◆ **Exercise brief**
Your task is to restate word for word the lines in the material below, from the one with "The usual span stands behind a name" up to and including the one with "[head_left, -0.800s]". Do not carry over the pictures.

◆ **Material provided**
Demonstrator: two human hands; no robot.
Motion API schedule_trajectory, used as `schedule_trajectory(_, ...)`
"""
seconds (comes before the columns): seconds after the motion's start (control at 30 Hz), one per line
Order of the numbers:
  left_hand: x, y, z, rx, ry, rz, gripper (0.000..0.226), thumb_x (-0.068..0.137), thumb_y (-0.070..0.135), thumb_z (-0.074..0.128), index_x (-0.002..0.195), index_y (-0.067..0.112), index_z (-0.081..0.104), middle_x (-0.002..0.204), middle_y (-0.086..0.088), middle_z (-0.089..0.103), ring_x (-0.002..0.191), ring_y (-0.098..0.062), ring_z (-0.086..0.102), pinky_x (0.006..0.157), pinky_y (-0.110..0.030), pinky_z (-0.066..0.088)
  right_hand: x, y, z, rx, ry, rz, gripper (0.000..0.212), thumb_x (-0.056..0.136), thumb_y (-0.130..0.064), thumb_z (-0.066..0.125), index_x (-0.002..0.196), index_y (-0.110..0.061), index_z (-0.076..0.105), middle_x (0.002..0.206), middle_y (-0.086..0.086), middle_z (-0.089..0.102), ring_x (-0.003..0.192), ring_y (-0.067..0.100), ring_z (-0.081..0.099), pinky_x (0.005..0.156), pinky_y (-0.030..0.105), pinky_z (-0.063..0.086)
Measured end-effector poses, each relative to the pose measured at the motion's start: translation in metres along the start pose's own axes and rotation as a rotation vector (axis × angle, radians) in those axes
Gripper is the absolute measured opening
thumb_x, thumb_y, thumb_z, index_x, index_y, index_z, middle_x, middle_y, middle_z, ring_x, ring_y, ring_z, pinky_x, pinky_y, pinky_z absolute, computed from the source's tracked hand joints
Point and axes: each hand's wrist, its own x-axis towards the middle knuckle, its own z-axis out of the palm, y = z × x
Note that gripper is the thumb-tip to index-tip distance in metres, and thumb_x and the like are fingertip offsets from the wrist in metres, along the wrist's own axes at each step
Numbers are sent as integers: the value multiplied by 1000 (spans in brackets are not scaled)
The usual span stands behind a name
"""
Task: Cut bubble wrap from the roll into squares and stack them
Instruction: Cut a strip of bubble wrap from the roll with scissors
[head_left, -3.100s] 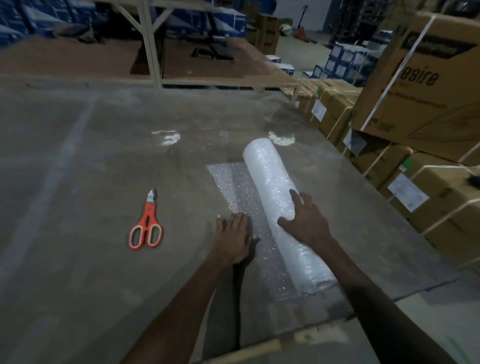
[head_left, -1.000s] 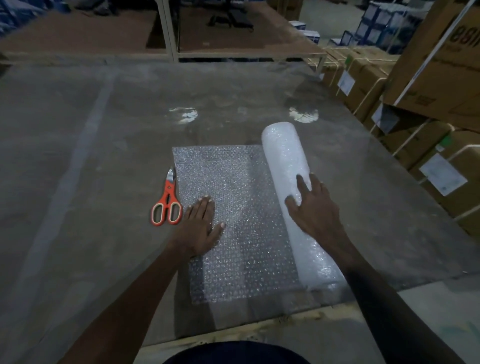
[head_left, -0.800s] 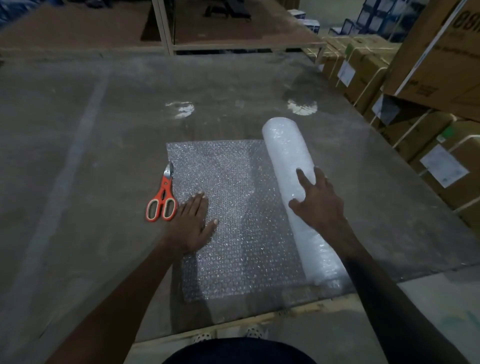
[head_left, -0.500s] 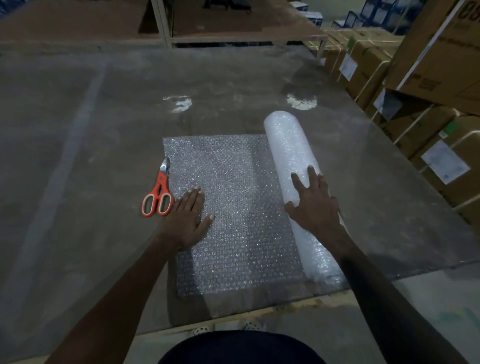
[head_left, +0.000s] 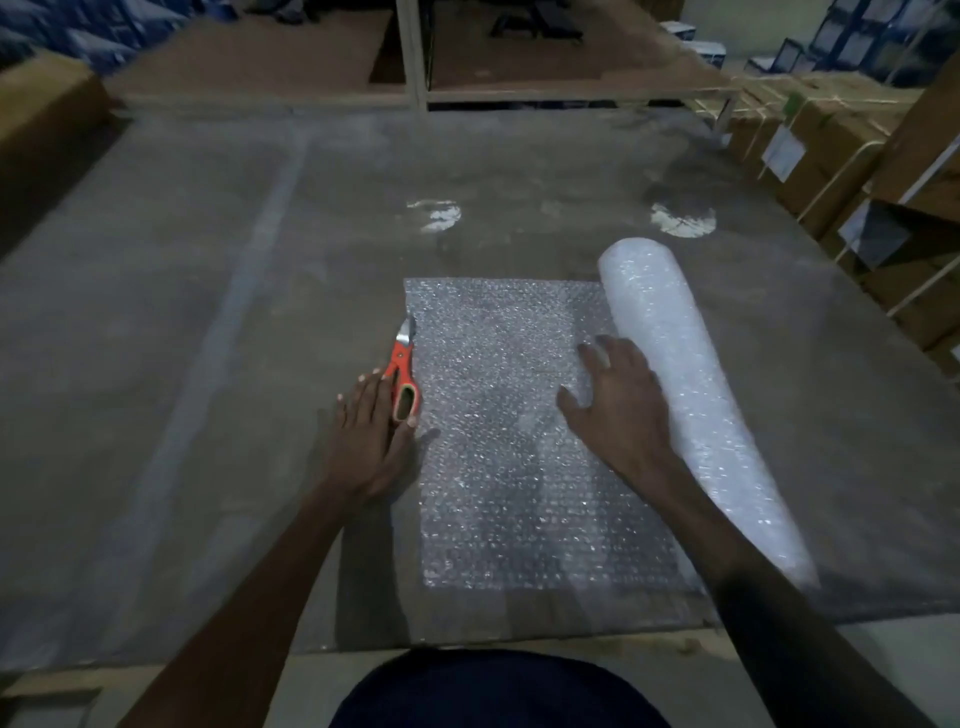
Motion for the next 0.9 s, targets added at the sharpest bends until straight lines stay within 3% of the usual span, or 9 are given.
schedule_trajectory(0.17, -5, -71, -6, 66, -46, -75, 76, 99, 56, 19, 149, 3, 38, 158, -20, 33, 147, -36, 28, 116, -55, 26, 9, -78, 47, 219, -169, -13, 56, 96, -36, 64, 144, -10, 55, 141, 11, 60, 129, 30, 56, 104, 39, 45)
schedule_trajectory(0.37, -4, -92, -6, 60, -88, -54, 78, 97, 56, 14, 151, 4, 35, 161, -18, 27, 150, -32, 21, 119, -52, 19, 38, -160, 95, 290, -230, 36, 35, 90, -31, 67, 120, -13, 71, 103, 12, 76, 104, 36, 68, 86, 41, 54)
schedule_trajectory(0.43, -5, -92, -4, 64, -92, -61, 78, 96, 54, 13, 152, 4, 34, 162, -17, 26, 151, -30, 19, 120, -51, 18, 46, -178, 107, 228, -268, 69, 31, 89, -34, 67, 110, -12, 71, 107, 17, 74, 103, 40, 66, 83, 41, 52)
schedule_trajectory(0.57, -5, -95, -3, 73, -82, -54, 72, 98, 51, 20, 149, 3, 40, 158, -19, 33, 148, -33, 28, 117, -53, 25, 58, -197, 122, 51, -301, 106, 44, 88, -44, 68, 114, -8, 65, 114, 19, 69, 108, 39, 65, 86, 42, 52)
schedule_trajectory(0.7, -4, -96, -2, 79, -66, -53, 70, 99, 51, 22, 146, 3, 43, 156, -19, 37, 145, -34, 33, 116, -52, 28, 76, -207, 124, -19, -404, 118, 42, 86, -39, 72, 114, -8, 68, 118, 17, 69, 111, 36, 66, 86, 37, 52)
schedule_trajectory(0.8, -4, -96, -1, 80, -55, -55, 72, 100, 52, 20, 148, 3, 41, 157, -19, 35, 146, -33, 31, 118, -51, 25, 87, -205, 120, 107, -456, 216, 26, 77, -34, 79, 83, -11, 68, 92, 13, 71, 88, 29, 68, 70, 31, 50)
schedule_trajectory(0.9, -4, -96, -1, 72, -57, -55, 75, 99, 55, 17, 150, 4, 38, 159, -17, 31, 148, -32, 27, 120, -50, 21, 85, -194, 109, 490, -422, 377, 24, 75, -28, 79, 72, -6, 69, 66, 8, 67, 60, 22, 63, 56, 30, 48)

◆ **Task output**
The usual span stands behind a name
"""
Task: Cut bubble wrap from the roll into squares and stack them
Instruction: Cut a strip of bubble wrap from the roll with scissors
[head_left, -3.100s] 
[head_left, -1.000s] 
[head_left, -0.800s] 

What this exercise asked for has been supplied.